[Data excerpts]
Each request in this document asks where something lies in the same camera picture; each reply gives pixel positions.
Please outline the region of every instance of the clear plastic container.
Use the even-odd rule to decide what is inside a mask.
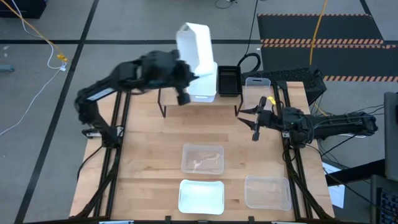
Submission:
[[[224,212],[224,184],[182,180],[178,209],[182,213],[221,215]]]
[[[195,174],[222,174],[224,172],[224,147],[184,144],[181,170]]]
[[[245,109],[254,108],[262,96],[270,95],[271,81],[268,78],[247,78],[245,83],[243,91]],[[271,106],[271,102],[267,100],[264,109],[270,110]]]
[[[244,201],[249,208],[288,211],[292,207],[289,181],[249,175],[244,182]]]

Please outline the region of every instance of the floor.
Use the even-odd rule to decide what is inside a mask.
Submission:
[[[49,0],[39,20],[29,20],[47,38],[52,40],[79,40],[94,0]],[[384,40],[398,40],[398,18],[395,0],[366,0]],[[99,0],[87,40],[173,40],[175,31],[184,22],[209,25],[213,39],[244,40],[248,38],[255,1],[238,1],[228,9],[217,9],[214,0]],[[319,13],[322,1],[266,0],[260,1],[258,13]],[[329,1],[325,13],[364,13],[359,0]],[[18,19],[0,18],[1,40],[32,40]],[[257,21],[252,39],[259,39]],[[76,44],[59,45],[72,61]],[[249,52],[259,46],[252,44]],[[76,187],[76,172],[83,157],[86,139],[80,131],[85,128],[77,120],[73,108],[76,92],[109,74],[119,62],[133,60],[151,50],[172,50],[174,44],[154,45],[84,45],[76,65],[65,103],[50,142],[37,186],[27,209],[25,222],[67,218]],[[0,75],[0,131],[15,124],[28,107],[33,96],[55,73],[47,68],[50,47],[45,44],[0,44],[0,63],[15,66],[14,73]],[[219,65],[234,65],[246,50],[246,44],[213,45],[215,61]],[[52,66],[60,64],[51,61]],[[253,61],[245,62],[243,71]],[[45,88],[20,125],[0,136],[0,217],[3,223],[13,223],[27,189],[32,171],[68,69],[59,73]],[[345,113],[382,103],[385,91],[397,91],[397,83],[326,82],[321,108],[331,113]],[[384,158],[383,116],[377,117],[380,131],[365,139],[353,139],[332,154],[341,164],[356,166]],[[325,149],[345,137],[328,138]],[[366,183],[354,186],[368,194]],[[366,221],[368,205],[346,192],[345,209],[336,208],[336,215],[344,220]]]

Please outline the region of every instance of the yellow cable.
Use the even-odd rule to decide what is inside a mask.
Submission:
[[[47,38],[45,38],[39,31],[37,31],[37,29],[35,29],[34,26],[32,26],[30,23],[28,23],[22,16],[20,16],[10,5],[8,5],[5,0],[0,0],[1,2],[3,2],[7,8],[9,8],[17,17],[19,17],[20,19],[22,19],[22,21],[24,21],[30,28],[32,28],[36,34],[38,34],[41,38],[43,38],[48,44],[54,46],[59,54],[57,55],[57,58],[63,62],[67,62],[68,59],[64,56],[64,54],[62,53],[62,51],[58,48],[58,46],[56,46],[53,42],[47,40]]]
[[[322,19],[322,16],[323,16],[323,12],[325,12],[326,4],[328,4],[328,0],[325,0],[325,2],[323,3],[322,12],[321,12],[321,14],[319,15],[317,27],[315,28],[315,32],[313,33],[312,42],[311,42],[311,50],[310,50],[310,65],[312,65],[312,51],[313,51],[313,46],[314,46],[314,44],[315,44],[315,38],[317,37],[317,32],[318,32],[319,24],[321,23],[321,19]]]
[[[318,107],[317,103],[315,103],[315,106],[317,107],[318,111],[321,112],[323,115],[328,116],[325,112],[321,110],[321,108]]]

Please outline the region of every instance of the white plastic container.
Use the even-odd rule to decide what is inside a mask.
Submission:
[[[224,147],[184,144],[181,170],[194,174],[222,174],[224,172]]]
[[[257,106],[262,96],[270,95],[271,81],[268,78],[247,78],[243,90],[244,108],[251,109]],[[265,110],[271,110],[272,103],[267,100]]]
[[[249,208],[288,211],[292,207],[289,181],[249,175],[244,182],[244,201]]]
[[[224,212],[224,184],[182,180],[178,209],[182,213],[221,215]]]
[[[213,72],[213,49],[208,26],[186,22],[177,31],[176,41],[180,59],[189,64],[196,76]]]
[[[213,62],[213,71],[210,74],[200,75],[189,84],[187,92],[193,102],[211,103],[214,101],[217,94],[217,68],[217,63]]]

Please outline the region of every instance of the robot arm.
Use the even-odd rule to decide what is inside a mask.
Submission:
[[[190,102],[190,97],[184,89],[197,78],[184,61],[178,60],[176,50],[153,51],[137,60],[120,63],[108,77],[80,90],[75,108],[83,124],[89,124],[99,131],[104,147],[116,147],[119,144],[118,131],[115,127],[110,127],[100,115],[98,100],[115,91],[137,89],[145,93],[174,87],[178,93],[178,104],[185,105]]]
[[[277,116],[271,111],[264,110],[267,98],[262,97],[259,105],[253,109],[241,110],[241,113],[256,114],[256,121],[239,118],[253,131],[253,141],[259,139],[259,128],[267,127],[278,130],[289,139],[294,148],[304,148],[313,139],[323,139],[338,134],[357,134],[371,136],[377,131],[376,119],[365,112],[354,112],[334,116],[312,116],[303,111],[286,107],[282,116]]]

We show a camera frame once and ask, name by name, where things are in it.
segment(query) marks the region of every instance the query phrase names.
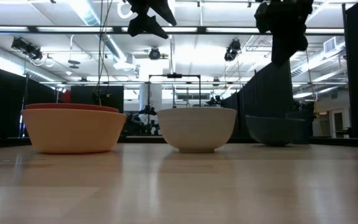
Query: white bowl
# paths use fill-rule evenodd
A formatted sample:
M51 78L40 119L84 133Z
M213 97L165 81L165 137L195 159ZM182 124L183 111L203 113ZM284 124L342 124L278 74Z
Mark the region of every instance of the white bowl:
M180 152L214 152L230 139L236 110L173 108L157 112L162 136Z

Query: ceiling
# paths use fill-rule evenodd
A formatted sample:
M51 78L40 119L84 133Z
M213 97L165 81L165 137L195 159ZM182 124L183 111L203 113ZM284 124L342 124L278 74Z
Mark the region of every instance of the ceiling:
M56 4L49 1L34 0L34 3L22 3L21 0L11 1L15 4L6 4L7 0L0 0L0 26L84 26L85 23L77 15L70 5L70 0L56 0ZM93 7L96 15L101 13L101 1L88 0ZM108 15L108 26L127 26L129 21L135 18L131 15L127 19L122 19L117 11L118 0L114 0L111 11ZM170 0L171 6L174 4L175 17L178 26L241 26L255 27L254 13L257 4L248 7L246 2L224 2L224 1L205 1L203 7L197 7L197 0ZM307 22L308 27L343 27L341 3L351 4L357 0L314 0L314 13ZM103 17L107 13L107 4L103 4ZM123 5L121 12L127 14L129 5ZM162 26L168 26L161 17L157 16L157 21ZM41 67L64 80L79 80L81 77L97 76L98 74L98 50L99 39L95 35L75 35L73 37L73 48L70 53L70 35L64 34L0 34L0 48L24 58L21 52L16 52L11 48L14 37L22 37L24 40L41 47L42 52L49 54L55 61L52 67ZM170 55L170 39L162 39L154 35L112 35L117 46L124 52L133 54L134 63L140 67L149 63L147 51L151 47L158 47L161 53ZM308 53L312 57L323 48L323 43L332 36L308 36ZM235 61L227 63L223 56L226 47L232 39L239 39L242 46L245 46L242 53ZM221 81L238 81L240 78L252 77L254 69L260 70L269 63L271 52L271 36L267 35L174 35L174 54L175 72L182 74L198 75L201 74L203 80L213 80L220 78ZM144 77L136 79L132 71L116 70L113 65L112 55L106 49L107 59L105 61L108 74L114 80L120 77L127 77L125 80L144 80ZM298 52L291 58L291 66L294 67L306 58L306 52ZM68 68L69 59L81 62L80 69L72 70ZM159 60L158 65L163 68L164 73L170 72L169 60ZM325 63L312 68L313 75L320 77L327 73L336 71L345 66L344 61L339 57L333 57ZM343 82L346 76L343 73L335 75L330 82ZM293 79L295 82L308 82L308 73L298 75ZM306 85L295 87L295 91Z

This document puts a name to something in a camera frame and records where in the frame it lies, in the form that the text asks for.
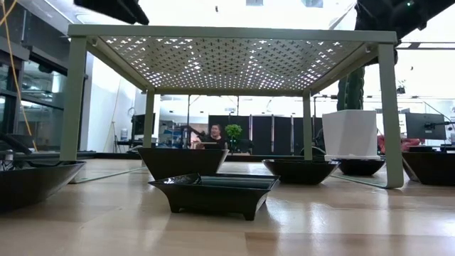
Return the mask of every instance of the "perforated tabletop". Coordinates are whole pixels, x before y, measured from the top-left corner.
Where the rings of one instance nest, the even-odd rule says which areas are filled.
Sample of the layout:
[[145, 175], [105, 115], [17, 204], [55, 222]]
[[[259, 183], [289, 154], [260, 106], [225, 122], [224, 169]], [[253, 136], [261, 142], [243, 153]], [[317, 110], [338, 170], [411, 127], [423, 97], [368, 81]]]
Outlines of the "perforated tabletop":
[[377, 55], [393, 32], [71, 25], [88, 50], [157, 94], [316, 93]]

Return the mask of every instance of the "orange cable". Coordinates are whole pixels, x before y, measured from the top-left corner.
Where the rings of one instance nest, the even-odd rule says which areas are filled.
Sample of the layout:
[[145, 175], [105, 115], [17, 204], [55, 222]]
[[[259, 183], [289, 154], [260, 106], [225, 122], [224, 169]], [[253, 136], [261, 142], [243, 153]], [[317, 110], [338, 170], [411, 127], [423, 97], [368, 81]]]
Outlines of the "orange cable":
[[[16, 90], [17, 90], [17, 98], [19, 99], [19, 104], [22, 107], [22, 114], [23, 114], [23, 118], [26, 121], [28, 135], [30, 135], [32, 137], [33, 135], [32, 135], [31, 130], [30, 130], [30, 125], [28, 124], [26, 111], [25, 111], [25, 109], [23, 108], [23, 105], [22, 105], [21, 88], [19, 88], [19, 82], [17, 80], [17, 75], [16, 75], [16, 68], [14, 67], [13, 51], [11, 49], [11, 41], [9, 39], [8, 21], [6, 20], [6, 18], [8, 18], [8, 15], [11, 13], [13, 7], [16, 5], [16, 2], [17, 2], [17, 0], [14, 0], [13, 4], [9, 8], [8, 12], [6, 12], [5, 3], [2, 5], [4, 17], [0, 21], [0, 26], [3, 24], [3, 22], [5, 23], [6, 39], [7, 39], [7, 42], [8, 42], [9, 57], [11, 59], [11, 67], [13, 69], [14, 84], [16, 85]], [[33, 148], [35, 148], [35, 151], [38, 152], [38, 148], [36, 147], [35, 139], [33, 140]]]

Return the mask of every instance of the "wooden table surface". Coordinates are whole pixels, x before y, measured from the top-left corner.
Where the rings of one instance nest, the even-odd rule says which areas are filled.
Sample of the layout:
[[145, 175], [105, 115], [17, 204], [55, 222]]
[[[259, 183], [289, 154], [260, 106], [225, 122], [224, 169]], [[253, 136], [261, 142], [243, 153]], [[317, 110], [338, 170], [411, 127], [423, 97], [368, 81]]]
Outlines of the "wooden table surface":
[[[124, 164], [88, 162], [93, 169]], [[221, 171], [269, 174], [261, 163], [225, 163]], [[279, 184], [248, 222], [171, 213], [150, 179], [143, 170], [68, 185], [45, 202], [1, 214], [0, 255], [455, 255], [452, 188], [386, 191], [337, 178]]]

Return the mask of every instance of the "black shirt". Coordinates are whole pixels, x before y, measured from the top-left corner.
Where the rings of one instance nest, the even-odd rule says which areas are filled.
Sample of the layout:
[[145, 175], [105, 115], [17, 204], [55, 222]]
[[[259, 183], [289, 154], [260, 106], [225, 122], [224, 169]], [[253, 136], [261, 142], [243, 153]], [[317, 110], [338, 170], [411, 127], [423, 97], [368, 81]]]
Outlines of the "black shirt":
[[205, 138], [204, 142], [216, 142], [216, 144], [206, 144], [205, 149], [225, 149], [226, 141], [221, 137], [220, 139], [214, 139], [210, 135]]

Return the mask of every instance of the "black ceramic dish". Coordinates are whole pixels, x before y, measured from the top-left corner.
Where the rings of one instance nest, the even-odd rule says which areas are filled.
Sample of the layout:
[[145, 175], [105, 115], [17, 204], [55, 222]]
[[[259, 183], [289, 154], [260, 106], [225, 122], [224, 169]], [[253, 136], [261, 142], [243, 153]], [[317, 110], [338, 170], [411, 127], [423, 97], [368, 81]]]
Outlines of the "black ceramic dish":
[[84, 164], [83, 161], [61, 162], [52, 166], [30, 163], [26, 169], [0, 171], [0, 211], [45, 200], [67, 185]]
[[337, 161], [274, 160], [265, 159], [262, 163], [274, 175], [281, 176], [283, 183], [317, 185], [336, 170]]
[[152, 181], [167, 196], [171, 212], [182, 208], [219, 213], [241, 213], [254, 220], [278, 176], [187, 174]]
[[447, 153], [403, 152], [408, 176], [425, 185], [455, 186], [455, 155]]
[[221, 149], [138, 149], [155, 180], [185, 174], [216, 174], [228, 155]]
[[384, 160], [376, 159], [336, 159], [340, 162], [339, 169], [345, 175], [372, 176], [384, 165]]

=== WORK INSTRUCTIONS ===
Wherever the string "asks" occurs in the entries, copy that whole line.

=== RESULT OF THE EXERCISE ===
Each request in this document asks where something lies in the same camera picture; each reply gives pixel positions.
This document puts a name to something in a camera frame and records where in the frame it lies, in the form that the text asks for.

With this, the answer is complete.